**WORK INSTRUCTIONS**
Each line below that includes the word "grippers" adds one to the count; give that count and nothing else.

* * * * * * * * *

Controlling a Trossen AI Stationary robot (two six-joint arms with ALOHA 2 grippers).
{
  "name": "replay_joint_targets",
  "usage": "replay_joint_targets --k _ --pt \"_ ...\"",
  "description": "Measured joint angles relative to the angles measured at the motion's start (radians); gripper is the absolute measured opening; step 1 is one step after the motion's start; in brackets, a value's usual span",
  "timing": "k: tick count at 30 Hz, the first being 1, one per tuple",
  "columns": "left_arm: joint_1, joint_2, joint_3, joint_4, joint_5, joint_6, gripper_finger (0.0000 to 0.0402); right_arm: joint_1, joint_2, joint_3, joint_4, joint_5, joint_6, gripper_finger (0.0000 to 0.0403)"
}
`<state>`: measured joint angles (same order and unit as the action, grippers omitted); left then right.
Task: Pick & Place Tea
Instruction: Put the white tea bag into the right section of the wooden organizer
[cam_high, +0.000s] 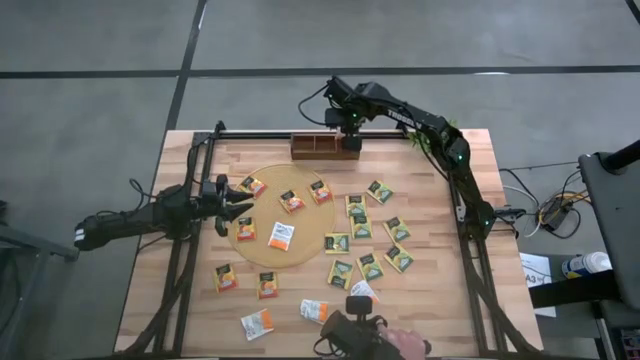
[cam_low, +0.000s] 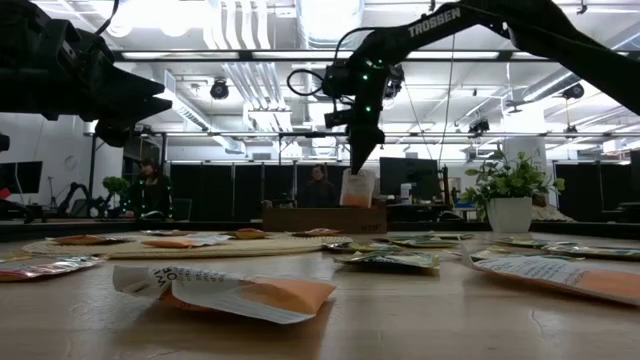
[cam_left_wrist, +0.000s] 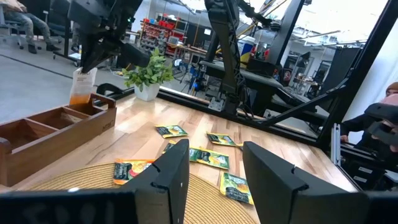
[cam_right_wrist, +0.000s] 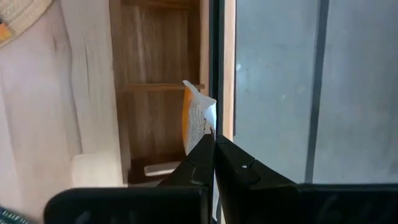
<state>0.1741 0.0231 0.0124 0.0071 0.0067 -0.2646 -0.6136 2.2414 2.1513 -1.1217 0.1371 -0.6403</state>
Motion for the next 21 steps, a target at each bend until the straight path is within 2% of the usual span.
replay_joint_targets --k 8,21 --pt "0.000 0.000 0.000 0.000 0.000 0.000 0.0145 -0.001 0.000 -0.053 -0.005 0.046 0.002 0.0008" --pt "0.000 0.000 0.000 0.000 0.000 0.000 0.0145 -0.011 -0.004 -0.047 -0.006 0.071 -0.048 0.0008"
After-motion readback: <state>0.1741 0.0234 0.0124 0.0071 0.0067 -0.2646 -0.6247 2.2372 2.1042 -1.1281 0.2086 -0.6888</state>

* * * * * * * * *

**SOLUTION TO THE PROBLEM**
2